Labeling things with the term “green” has become quite popular these days. While evaluating unmanaged SOHO Gigabit-Ethernet switches for Apollo's core net-infrastructure, a lot of “green” switches turned up. After sifting through numerous datasheets D-Link's DGS-1008D seemed to be the top choice when power consumption is an issue.

The DGS-1008D employs intelligent power saving modes to actively reduce energy consumption. Unconnected ports or ports without a client in powered or standby mode are put to sleep. The switch also determines, whether the ethernet cable is longer than 20m, if it's not, the port reduces its transmit output power to save even more energy.

Power Consumption Analysis

Fortunately muCCC had the 2nd generation of these switches deployed, so it was possible to take comparative measurements with different use-scenarios and two generations of the same model in a controlled environment. The switches were measured directly on the 5V input in order to avoid misleading results due to power conversion losses. Each switch was tested in the same environment using different operation modes to determine a more real-life power consumption profile:

DGS-1008D G2 DGS-1008D G3
0 ClientsSwitch only66-93mA0.33-0.46W67-111mA0.33-0.55W
1 ClientClient Stdby100-160mA0.5-0.8W109-124mA0.54-0.62W
2 ClientsClient Stdby141-194mA0.70-0.97W153-161mA0.76-0.80W
2 ClientsClient Idle160-200mA0.8-1W170mA0.85W
3 ClientsClient SCP250mA1.25W210-220mA1.07W
4 ClientsClient SCP250mA1.25W210-220mA1.07W

Reliability & Performance

The DGS-1008D test candidate has been up and running 24×7 for more than 365 days now without any glitch or the necessity to power cycle. Power saving often leads to compromises in performance but the switch performed equally well compared to a CISCO 3560, that was in use before power consumption became a major issue.


Grid powered devices still have the luxury to be able to consume more power than absolutely necessary, since the limiting factor is money and not power itself. Off-Grid scenarios change that point of view on costs, as the value is no longer money, but the painfully finite element of power itself.
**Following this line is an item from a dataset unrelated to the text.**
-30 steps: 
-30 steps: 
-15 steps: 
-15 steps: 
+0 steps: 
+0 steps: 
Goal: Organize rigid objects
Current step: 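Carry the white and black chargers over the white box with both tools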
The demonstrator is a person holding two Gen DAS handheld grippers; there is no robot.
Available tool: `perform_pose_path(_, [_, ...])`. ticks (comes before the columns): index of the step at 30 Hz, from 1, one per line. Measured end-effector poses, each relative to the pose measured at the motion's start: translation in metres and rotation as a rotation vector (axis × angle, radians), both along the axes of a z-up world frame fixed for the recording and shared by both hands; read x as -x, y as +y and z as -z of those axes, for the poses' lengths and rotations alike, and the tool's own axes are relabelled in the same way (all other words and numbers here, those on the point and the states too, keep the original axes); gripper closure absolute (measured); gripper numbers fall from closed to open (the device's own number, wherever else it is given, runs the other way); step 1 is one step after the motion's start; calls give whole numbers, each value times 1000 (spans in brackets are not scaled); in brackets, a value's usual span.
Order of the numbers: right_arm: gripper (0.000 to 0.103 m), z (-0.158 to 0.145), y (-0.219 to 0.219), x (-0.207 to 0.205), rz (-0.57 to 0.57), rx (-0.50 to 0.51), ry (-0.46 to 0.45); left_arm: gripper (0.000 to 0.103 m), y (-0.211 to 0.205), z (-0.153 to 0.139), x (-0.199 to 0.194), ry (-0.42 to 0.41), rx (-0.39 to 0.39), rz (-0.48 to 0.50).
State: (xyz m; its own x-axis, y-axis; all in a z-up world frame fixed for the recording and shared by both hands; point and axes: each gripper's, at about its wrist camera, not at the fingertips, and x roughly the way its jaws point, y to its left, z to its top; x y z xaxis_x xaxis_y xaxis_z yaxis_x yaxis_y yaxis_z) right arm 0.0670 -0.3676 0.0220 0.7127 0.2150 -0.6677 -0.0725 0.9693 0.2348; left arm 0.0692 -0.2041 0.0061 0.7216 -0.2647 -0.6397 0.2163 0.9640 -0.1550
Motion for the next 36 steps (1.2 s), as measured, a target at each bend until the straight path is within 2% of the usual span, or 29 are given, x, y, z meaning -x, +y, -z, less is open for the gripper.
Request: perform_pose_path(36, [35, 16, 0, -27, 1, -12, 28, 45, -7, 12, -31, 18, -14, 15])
There are still a lot of devices out there with a standby-consumption of well above 10W, the DGS-1008D G3 connects 4 clients, actively transfers a lot of data and consumes about 1W. D-link obviously did a good job with this, although there is a little curiosity in StandBy: The G2 consumes a little less power in StandBy, when no clients are connected but the G3 saves considerably more power when active so overall the G3 is a very good evolutionary step in low-power consumption Gigabit-Ethernet technology.

The only drawback of these switches is their un-managed nature. Hopefully, in the future even managed switches can operate with this kind of power consumption profile.